![]() |
[QUOTE=ewmayer;542231]Mihai/George, could you explain why residue shift apparently incurs such a heavy performance penalty in gpuOwl?[/QUOTE]
I don't believe there would be a performance penalty. |
[QUOTE=ewmayer;542231]Mihai/George, could you explain why residue shift apparently incurs such a heavy performance penalty in gpuOwl?
For LL with shift, I can maybe understand it - during the carry step of each iteration, one needs to precompute the bit offset of the -2 for the current shift value and then inject it into the corresponding residue word - not a lot of cycles needed, but perhaps in a massively-parallel GPU context, slowing whichever one of those smaller work units gets the shifted -2 causes the others to stall - just speculating here.
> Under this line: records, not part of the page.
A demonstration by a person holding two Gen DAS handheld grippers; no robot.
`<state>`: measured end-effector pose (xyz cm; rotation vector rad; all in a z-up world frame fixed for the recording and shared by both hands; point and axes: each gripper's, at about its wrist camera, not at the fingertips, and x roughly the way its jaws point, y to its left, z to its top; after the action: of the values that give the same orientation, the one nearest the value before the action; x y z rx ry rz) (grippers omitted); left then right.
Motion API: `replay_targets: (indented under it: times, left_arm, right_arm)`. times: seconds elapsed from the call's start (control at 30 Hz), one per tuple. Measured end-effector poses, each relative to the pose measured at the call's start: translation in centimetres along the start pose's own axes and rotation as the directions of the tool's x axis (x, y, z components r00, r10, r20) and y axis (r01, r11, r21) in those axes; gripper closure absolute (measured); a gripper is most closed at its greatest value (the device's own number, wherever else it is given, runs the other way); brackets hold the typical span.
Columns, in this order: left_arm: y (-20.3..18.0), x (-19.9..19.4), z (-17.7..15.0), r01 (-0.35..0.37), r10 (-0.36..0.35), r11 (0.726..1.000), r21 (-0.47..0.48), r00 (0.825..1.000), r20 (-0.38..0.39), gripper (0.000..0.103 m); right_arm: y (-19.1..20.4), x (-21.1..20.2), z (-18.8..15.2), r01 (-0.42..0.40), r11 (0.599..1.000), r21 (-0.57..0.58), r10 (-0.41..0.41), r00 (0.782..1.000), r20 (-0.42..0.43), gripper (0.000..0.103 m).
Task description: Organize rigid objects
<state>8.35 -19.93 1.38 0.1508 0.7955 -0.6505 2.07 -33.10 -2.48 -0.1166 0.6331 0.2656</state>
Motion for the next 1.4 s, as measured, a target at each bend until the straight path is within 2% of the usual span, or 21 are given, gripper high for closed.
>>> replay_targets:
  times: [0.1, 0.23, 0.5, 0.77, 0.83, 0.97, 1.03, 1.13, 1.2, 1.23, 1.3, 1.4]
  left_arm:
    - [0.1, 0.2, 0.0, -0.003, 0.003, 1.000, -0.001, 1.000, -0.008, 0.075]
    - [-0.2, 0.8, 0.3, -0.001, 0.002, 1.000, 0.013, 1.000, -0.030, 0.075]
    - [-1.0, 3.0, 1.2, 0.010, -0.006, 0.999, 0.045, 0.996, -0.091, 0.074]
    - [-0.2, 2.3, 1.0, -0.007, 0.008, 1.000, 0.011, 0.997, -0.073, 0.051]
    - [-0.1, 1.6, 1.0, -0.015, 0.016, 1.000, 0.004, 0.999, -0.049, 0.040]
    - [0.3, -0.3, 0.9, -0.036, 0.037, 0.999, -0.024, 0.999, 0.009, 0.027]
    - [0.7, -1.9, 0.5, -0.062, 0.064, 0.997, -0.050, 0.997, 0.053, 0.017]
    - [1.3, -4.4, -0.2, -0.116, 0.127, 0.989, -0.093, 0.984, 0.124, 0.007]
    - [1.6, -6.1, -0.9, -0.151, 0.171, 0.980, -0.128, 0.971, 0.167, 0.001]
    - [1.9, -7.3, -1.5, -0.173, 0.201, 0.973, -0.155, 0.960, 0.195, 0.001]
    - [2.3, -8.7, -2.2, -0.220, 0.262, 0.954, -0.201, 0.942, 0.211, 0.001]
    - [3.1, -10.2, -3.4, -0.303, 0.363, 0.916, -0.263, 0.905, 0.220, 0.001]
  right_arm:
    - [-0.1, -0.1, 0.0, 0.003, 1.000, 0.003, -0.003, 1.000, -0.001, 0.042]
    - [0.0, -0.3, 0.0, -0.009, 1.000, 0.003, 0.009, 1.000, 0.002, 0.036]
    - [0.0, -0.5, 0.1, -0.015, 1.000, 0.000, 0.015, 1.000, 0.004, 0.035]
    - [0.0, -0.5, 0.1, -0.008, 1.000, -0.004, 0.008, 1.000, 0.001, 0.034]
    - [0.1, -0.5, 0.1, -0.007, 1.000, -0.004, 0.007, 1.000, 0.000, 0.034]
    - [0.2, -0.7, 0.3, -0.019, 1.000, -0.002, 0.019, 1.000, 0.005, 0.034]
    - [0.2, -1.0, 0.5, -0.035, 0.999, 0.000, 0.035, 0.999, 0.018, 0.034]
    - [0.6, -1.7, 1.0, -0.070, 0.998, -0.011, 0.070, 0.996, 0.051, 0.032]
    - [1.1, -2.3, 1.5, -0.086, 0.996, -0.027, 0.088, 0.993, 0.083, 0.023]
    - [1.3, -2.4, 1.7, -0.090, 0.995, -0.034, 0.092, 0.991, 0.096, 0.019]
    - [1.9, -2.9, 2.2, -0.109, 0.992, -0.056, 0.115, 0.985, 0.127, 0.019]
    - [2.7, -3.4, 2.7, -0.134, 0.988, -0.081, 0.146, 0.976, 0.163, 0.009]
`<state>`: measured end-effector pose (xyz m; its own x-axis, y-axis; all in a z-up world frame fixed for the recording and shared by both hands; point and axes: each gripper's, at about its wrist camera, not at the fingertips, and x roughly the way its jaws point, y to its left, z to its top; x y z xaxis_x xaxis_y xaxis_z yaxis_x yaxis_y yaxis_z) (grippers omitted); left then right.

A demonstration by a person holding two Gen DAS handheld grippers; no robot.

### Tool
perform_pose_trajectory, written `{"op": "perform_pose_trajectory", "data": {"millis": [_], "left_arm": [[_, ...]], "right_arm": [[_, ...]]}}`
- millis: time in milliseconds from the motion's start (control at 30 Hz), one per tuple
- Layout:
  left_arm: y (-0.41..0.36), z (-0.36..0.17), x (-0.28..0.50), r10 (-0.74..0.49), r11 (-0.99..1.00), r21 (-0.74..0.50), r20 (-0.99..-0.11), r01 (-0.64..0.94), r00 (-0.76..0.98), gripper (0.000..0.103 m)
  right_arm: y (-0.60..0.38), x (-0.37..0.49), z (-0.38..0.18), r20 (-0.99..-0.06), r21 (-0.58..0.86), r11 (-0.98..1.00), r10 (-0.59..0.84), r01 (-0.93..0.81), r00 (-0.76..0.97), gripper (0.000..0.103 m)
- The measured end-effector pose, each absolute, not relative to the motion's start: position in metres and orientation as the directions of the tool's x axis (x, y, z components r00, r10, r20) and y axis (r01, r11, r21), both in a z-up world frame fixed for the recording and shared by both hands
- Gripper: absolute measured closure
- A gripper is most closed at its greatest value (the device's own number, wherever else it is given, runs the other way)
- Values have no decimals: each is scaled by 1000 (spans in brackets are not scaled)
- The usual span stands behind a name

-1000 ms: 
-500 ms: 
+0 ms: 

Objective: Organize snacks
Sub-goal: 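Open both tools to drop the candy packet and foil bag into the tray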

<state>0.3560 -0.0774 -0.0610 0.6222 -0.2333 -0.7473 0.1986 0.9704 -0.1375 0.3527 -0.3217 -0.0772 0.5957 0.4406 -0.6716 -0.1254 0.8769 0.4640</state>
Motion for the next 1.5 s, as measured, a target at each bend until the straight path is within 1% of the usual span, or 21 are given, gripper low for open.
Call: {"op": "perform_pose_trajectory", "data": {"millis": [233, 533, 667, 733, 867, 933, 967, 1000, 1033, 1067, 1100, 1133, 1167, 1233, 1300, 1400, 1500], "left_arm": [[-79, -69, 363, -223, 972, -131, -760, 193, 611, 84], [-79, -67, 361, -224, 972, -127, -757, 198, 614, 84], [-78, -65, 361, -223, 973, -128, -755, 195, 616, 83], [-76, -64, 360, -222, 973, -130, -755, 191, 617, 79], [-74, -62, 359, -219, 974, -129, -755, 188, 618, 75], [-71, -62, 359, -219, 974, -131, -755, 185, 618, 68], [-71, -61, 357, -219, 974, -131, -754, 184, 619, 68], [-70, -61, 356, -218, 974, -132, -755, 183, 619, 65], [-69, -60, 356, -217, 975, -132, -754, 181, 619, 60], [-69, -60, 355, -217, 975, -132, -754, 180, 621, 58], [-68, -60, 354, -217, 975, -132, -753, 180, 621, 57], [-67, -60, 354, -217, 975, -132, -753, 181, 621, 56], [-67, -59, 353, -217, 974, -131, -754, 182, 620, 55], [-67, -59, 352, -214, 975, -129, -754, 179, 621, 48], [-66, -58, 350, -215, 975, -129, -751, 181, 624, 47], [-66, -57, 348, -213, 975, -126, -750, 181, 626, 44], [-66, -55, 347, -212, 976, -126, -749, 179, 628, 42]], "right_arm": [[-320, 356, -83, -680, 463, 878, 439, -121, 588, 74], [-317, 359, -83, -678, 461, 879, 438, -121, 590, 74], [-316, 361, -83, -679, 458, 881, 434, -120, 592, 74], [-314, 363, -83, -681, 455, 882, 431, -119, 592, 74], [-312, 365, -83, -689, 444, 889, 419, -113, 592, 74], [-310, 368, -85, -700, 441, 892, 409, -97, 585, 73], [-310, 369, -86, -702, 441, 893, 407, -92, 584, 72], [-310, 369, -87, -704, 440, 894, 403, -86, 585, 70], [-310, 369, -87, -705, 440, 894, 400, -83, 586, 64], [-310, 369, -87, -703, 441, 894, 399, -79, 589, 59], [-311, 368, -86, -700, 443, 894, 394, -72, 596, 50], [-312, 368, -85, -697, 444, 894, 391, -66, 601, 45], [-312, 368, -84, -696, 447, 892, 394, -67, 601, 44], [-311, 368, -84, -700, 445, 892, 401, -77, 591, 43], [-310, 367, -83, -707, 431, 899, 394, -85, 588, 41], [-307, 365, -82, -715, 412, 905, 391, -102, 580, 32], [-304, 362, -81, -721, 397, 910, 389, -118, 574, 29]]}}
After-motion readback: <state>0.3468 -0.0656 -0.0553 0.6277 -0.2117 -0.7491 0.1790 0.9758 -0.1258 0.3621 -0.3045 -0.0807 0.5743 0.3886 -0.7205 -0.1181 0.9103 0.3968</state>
But in a PRP context, there is no per-iteration -2 subtrahend, we simply apply some initial shift value to the starting residue, then repeated-square-mod happily away, with the only shift-related expense being the per-iteration update of the shift value, shift = 2*shift (mod p), where the * and mod can both be replaced with low-latency operations, shift (or add), compute shift2 = shift - p, followed by cmov to select the proper one of shift and shift2.[/QUOTE] I would also need to look into how the error check needs to be updated for non-zero offset. I don't think it would be a big cost, but probably not a zero-cost either. IMO not the highest priority thing to do ATM. |
[QUOTE=Prime95;542241]I don't believe there would be a performance penalty.[/QUOTE]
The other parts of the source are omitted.